- What you will do
A complete answer lists every line of the material where the string "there" occurs.

- Given information
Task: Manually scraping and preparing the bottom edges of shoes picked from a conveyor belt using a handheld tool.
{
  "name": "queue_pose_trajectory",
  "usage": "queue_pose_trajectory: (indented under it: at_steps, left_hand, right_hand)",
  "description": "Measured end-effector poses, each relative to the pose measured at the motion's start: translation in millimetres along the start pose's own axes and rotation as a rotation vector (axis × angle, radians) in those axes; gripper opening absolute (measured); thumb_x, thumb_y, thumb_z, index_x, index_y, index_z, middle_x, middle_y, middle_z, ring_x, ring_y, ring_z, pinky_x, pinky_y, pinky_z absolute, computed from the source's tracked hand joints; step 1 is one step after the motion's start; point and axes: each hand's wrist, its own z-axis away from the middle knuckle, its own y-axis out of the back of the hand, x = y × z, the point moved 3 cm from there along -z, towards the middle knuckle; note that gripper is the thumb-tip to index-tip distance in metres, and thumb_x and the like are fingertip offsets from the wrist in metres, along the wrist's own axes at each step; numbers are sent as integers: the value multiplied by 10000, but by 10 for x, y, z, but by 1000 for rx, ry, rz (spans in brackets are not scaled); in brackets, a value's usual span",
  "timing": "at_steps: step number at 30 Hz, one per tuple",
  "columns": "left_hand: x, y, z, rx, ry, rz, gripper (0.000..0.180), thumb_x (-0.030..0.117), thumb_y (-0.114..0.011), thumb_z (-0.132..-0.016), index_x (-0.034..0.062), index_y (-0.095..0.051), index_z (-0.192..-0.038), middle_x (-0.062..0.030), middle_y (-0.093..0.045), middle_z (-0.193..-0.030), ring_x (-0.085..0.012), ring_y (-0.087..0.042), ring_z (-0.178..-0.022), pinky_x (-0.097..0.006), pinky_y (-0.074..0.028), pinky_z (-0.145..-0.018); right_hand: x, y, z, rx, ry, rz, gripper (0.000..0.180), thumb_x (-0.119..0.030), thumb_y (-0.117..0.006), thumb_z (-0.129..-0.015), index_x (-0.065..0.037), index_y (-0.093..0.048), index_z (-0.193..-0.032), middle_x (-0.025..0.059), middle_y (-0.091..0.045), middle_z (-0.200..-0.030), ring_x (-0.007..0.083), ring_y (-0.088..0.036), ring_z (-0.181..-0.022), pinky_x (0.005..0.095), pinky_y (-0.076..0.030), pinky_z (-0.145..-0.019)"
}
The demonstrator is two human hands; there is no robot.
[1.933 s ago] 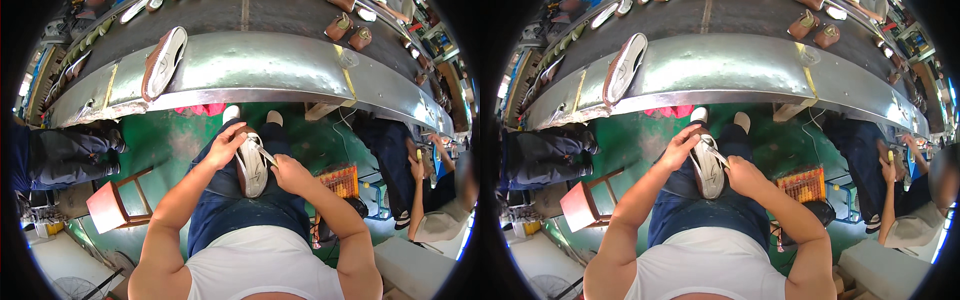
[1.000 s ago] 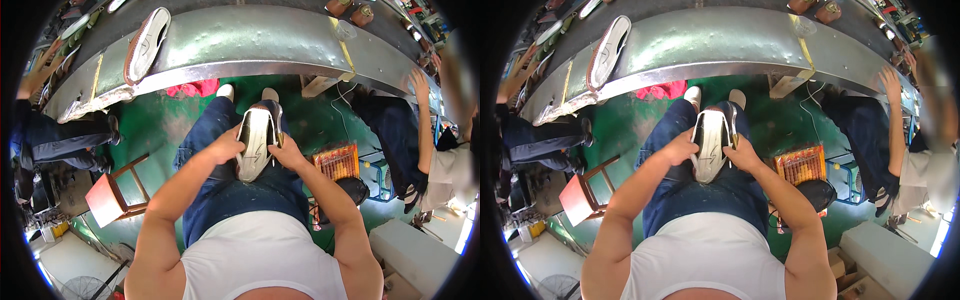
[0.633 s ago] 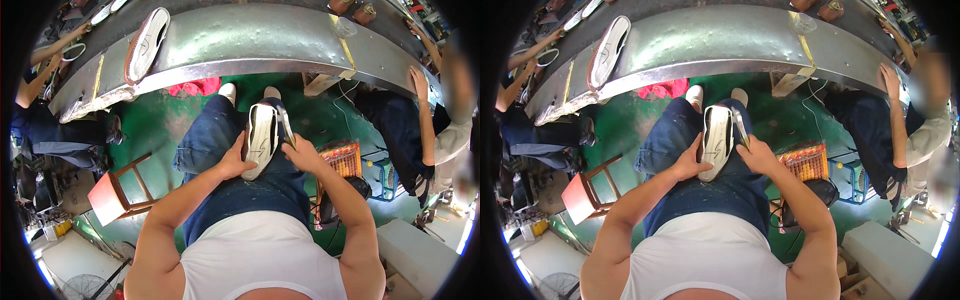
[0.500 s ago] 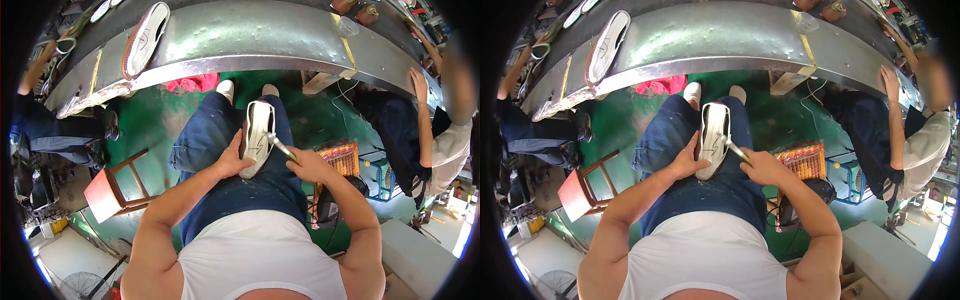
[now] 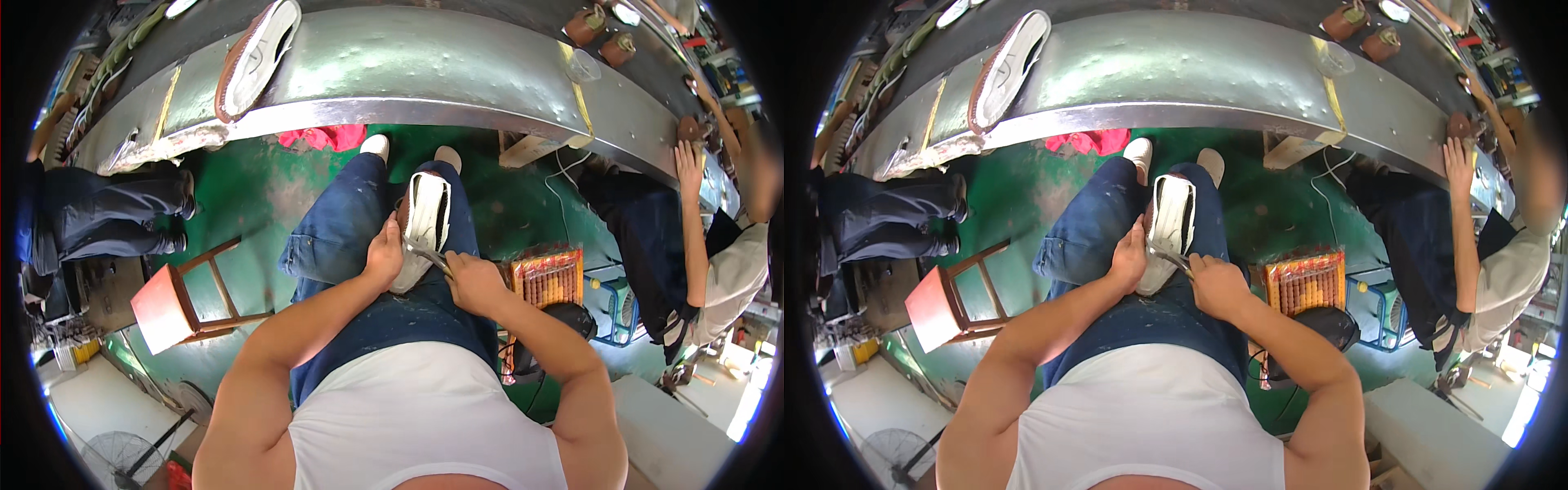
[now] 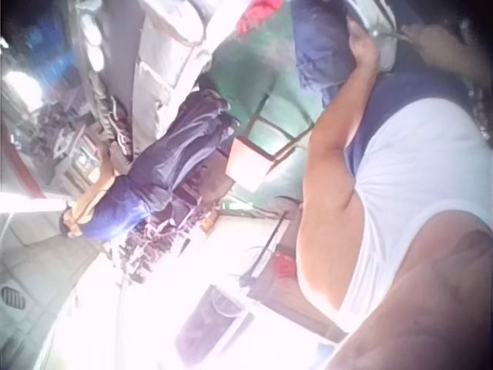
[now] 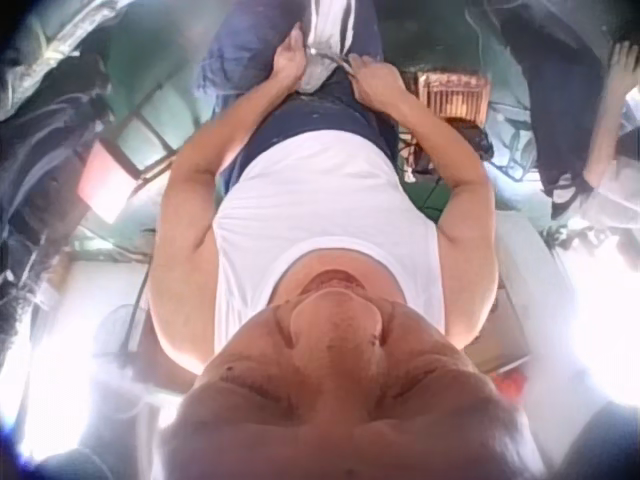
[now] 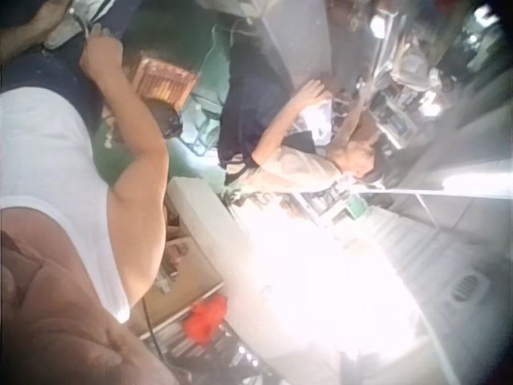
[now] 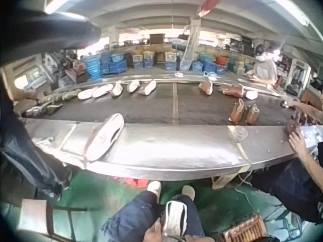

- Expected answer
  "description": "Measured end-effector poses, each relative to the pose measured at the motion's start: translation in millimetres along the start pose's own axes and rotation as a rotation vector (axis × angle, radians) in those axes; gripper opening absolute (measured); thumb_x, thumb_y, thumb_z, index_x, index_y, index_z, middle_x, middle_y, middle_z, ring_x, ring_y, ring_z, pinky_x, pinky_y, pinky_z absolute, computed from the source's tracked hand joints; step 1 is one step after the motion's start; point and axes: each hand's wrist, its own z-axis away from the middle knuckle, its own y-axis out of the back of the hand, x = y × z, the point moved 3 cm from there along -z, towards the middle knuckle; note that gripper is the thumb-tip to index-tip distance in metres, and thumb_x and the like are fingertip offsets from the wrist in metres, along the wrist's own axes at each step; numbers are sent as integers: the value multiplied by 10000, but by 10 for x, y, z, but by 1000 for rx, ry, rz (spans in brackets are not scaled); in brackets, a value's usual span",
The demonstrator is two human hands; there is no robot.

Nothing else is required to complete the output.